The Instructions by Adam Levin


  Probably the most talked-about condition, most likely because it is the most interpretable one, is the Brink of Destruction condition, which is exactly what it sounds like: the entire (human) world’s very existence just being a moment or two away from assured erasure. This prophecy, however, is subject to the same difficulties as the prophecies mentioned under the heading Persons, and it is subject to those difficulties to an even greater extent because who could possibly know if the world is on the brink of destruction or not? At any given moment, some madman genius in a basement with a few plane tickets could complete his fast-acting doomsday virus and go around the world contaminating all the water and who would know? And say someone did know—like the Mossad. Say the Mossad knew all about it, and so, at any given moment, the Mossad could be at the basement in question, destroying the virus or the man: if the Mossad were to know about this and were able to prevent it, would it be right to say the world was ever on the brink of destruction? I don’t think it would be right. I don’t think you can know what the brink of destruction is until the destruction has well begun—and even then… Maybe the madman will have invented the virus because a girl he thought he loved as a boy did not love him—maybe the brink was the moment just before she called him a bancer, or laughed at his engagement proposal, or kissed some other boy in front of him. You can’t know, so the prophecy is useless.

  Apart from all of that, the Kabbalists tell us that Hashem holds the world together by speaking the ten sephirot at a rate of uncountable billions of times per second and, were He to stop, the world would stop existing. So, from where we stand, as humans, the world is always on the brink of destruction, and so the world is never on the brink of destruction.

  And so the Brink of Destruction condition is a useless condition to consider, not because it isn’t truly a condition under which the messiah might come—it is a condition under which the messiah might come—but because it is impossible to determine when the world is on the brink of destruction.

  Adonai

  No few scholars claim that the actual messiah will hear the voice of Adonai and that the voice of Adonai will tell him—in advance of his undeniable victory—that he’ll become the messiah. Rabbi Avel Salt himself once made this claim, and, for a moment, it seemed reasonable.

  But then the scholar Emmanuel Liebman, in what might have been his finest moment in all of eighth-grade Torah Study, opposed the claim with oratory of such high caliber that when he was finished we applauded for minutes.

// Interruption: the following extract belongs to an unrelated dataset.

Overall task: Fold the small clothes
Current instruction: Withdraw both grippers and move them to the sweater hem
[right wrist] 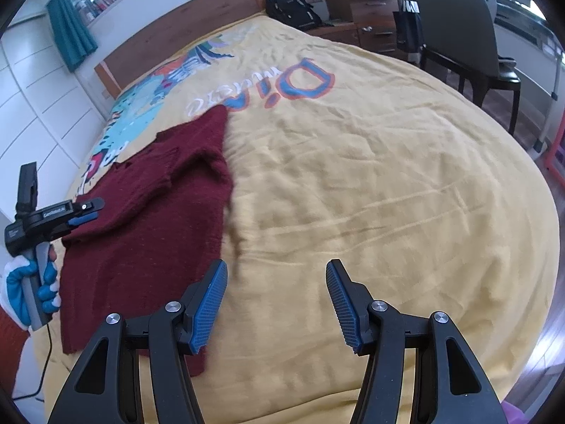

Emmanuel stated that Adonai would most certainly not tell the messiah that he was the messiah—ever; that not only would “having heard Adonai tell you in your ears that you were the messiah” be insufficient reason to conclude that you were the messiah (this insufficiency a qualification that Rabbi Salt had, to his credit, stipulated), but hearing Adonai’s voice in your ears would necessitate that you were not the messiah.

  “First of all,” Emmanuel said to us, “it’s been millenia since He spoke to anyone in their ears. He didn’t speak like that to Chaim Weitzman nor Theodor Herzl, nor Maimonedes, nor Nachmanedes. He didn’t speak in Rashi’s ears either, and He didn’t speak into the Bal Shem Tov’s. No king, but for Saul and David—and even then only mediated by judges and prophets—ever heard Adonai in his ears. When the time of Judges was over, He stopped speaking into ears.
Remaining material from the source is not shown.